ئەگەر پەرۋەردىگارىمنىڭ (مېنى ئىمانىمدا مۇستەھكەم قىلىشتىن ئىبارەت) مەرھەمىتى بولمىغان بولسا ئەلۋەتتە مەن (سەن بىلەن بىللە دوزاخقا) ھازىر قىلىنغانلاردىن بولاتتىم

Japonca: 

もし主の御恵みがなかったならば,わたしは必ず引き立てられる者の中にいたでしょう。

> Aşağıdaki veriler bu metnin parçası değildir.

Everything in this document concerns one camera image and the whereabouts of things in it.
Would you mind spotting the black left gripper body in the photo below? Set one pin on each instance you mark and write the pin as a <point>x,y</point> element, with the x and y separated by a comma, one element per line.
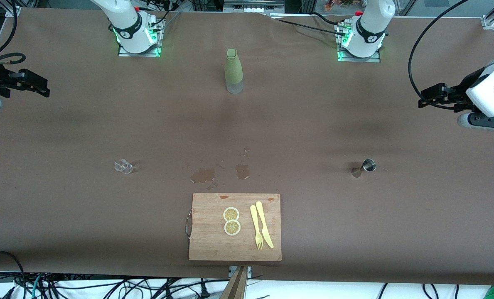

」

Arapça (Ürdün): 

«ولو لا نعمة ربي» عليَّ بالإيمان «لكنت من المحضرين» معك في النار وتقول أهل الجنة.

Hintçe: 

और अगर मेरे परवरदिगार का एहसान न होता तो मैं भी (इस वक्त) तेरी तरह जहन्नुम में गिरफ्तार किया गया होता

Tayca: 

“และหากมิใช่ความโปรดปรานแห่งพระเจ้าของฉันแล้ว ฉันจะต้องอยู่ในหมู่ผู้ถูกนำมาลงโทษอย่างแน่นอน”

İbranice: 

אם לא היה חסדו של ריבוני, הייתי גם נזרק לגיהינום

Hırvatça: 

Da nije bilo milosti Gospodara moga, i ja bih bio među privedenim."

Rumence: 

Fără harul lui Dumnezeu aş fi fost printre cei puşi la cazne.

Transliteration: 

Walawla niAAmatu rabbee lakuntu mina almuhdareena

Türkçe: 

"Rabbimin nimeti olmasaydı, kesinlikle ben de şurada toplananlar arasına girmiş olacaktım."

Sahih International: 

If not for the favor of my Lord, I would have been of those brought in [to Hell].

İngilizce: 

Had it not been for the Grace of my Lord, I should certainly have been among those brought (there)!

Azerbaycanca: 

Əgər Rəbbimin lütfü olmasaydı, mən də (Cəhənnəmə) gətirilənlərdən olardım!

Süleyman Ateş: 

Rabbimin ni'meti olmasaydı, şimdi ben de (oraya) getirilenlerden olurdum.

Diyanet Vakfı: 

Rabbimin nimeti olmasaydı, şimdi ben de (cehenneme) getirilenlerden olurdum" dedi.

Erhan Aktaş: 

“Eğer Rabb’imin nimeti(1) olmasaydı, ben de Cehennem’e atılanlardan olurdum.”

Kral Fahd: 

Rabbimin nimeti olmasaydı, şimdi ben de (cehenneme) getirilenlerden olurdum» dedi.

Hasan Basri Çantay: 

«Eğer Rabbimin ni´meti olmasaydı ben de (seninle beraber cehennemde) haazır bulundurulanlardan olacakdım».

Muhammed Esed: 

Eğer Rabbimin lütfu olmasaydı ben de (şimdi) (azaba) uğratılanlar arasında olurdum!

Gültekin Onan: 

&quot

Ali Fikri Yavuz: 

Rabbimin nimeti olmasaydı, ben de (bu cehennemde seninle) tutuklananlardan olacaktım.

Portekizce: 

E se não fosse pela graça do meu Senhor, contar-me-ia, agora, entre os levados (para lá)!

İsveççe: 

om inte Gud hade varit mig nådig skulle jag helt säkert ha hört till dem som förs dit [där du är]!"

Farsça: 

و اگر توفیق و رحمت پروردگارم نبود، حتماً از احضارشدگان [در دوزخ] بودم.

Kürtçe: 

وە ئەگەر میھرەبانی پەروەردگارم فریام نەکەوتایە، منیش لە ئامادەکراوان (ی ناو دۆزەخ) دەبووم

Özbekçe: 

Агар Роббимнинг неъмати бўлмаганида, мен ҳам (дўзахга) ҳозир қилинганлардан бўлур эдим.

Malayca: 

"Dan kalaulah tidak disebabkan nikmat pemberian Tuhanku (dengan hidayah petunjuk), nescaya akan menjadilah daku dari orang-orang yang dibawa hadir (untuk menerima balasan azab) ".

Arnavutça: 

po të mos ishte dhuntia e Zotit tim, edhe unë do të isha në zjarr (bashkë me ty).

Bulgarca: 

И ако не бе благодатта на моя Господ, щях да съм доведен [с теб].

Sırpça: 

Да није било милости мога Господара, и ја бих се сад мучио.”

Çekçe: 

a kdyby nebylo dobrodiní Pána mého, také bych mezi předvedenými byl!

Urduca: 

میرے رب کا فضل شامل حال نہ ہوتا تو آج میں بھی اُن لوگوں میں سے ہوتا جو پکڑے ہوئے آئے ہیں

Tacikçe: 

Ва агар мавҳибати (бахшиши) Парвардигорам набуд, ман низ аз ҳозиршудагони азоб мебудам.

Tatarca: 

Әгәр Раббым миңа иманны ингам итмәсә, әлбәттә, сезнең белән бергә мәңгегә утка салынган булыр идем".

Endonezyaca: 

jikalau tidaklah karena nikmat Tuhanku pastilah aku termasuk orang-orang yang diseret (ke neraka).

Amharca: 

«የጌታየም ጸጋ ባልነበረ ኖሮ ወደ እሳት ከሚቀርቡት እሆን ነበር፡፡»

Tamilce: 

“என் இறைவனின் (நேர்வழி எனும்) அருட்கொடை (என்னுடன்) இல்லாதிருந்தால் நானும் (நரகத்தில் தண்டனைக்காக) கொண்டுவரப்பட்டவர்களில் ஆகி இருப்பேன்.”

Korece: 

내 주님의 은혜가 없었던들 실로 나는 그곳에 끌려온 자중에 있었으리라

Vietnamca: 

“Nếu không nhờ hồng ân của Thượng Đế của tôi thì chắc chắn tôi đã là một trong những người bị bắt dẫn đến (Hỏa Ngục).”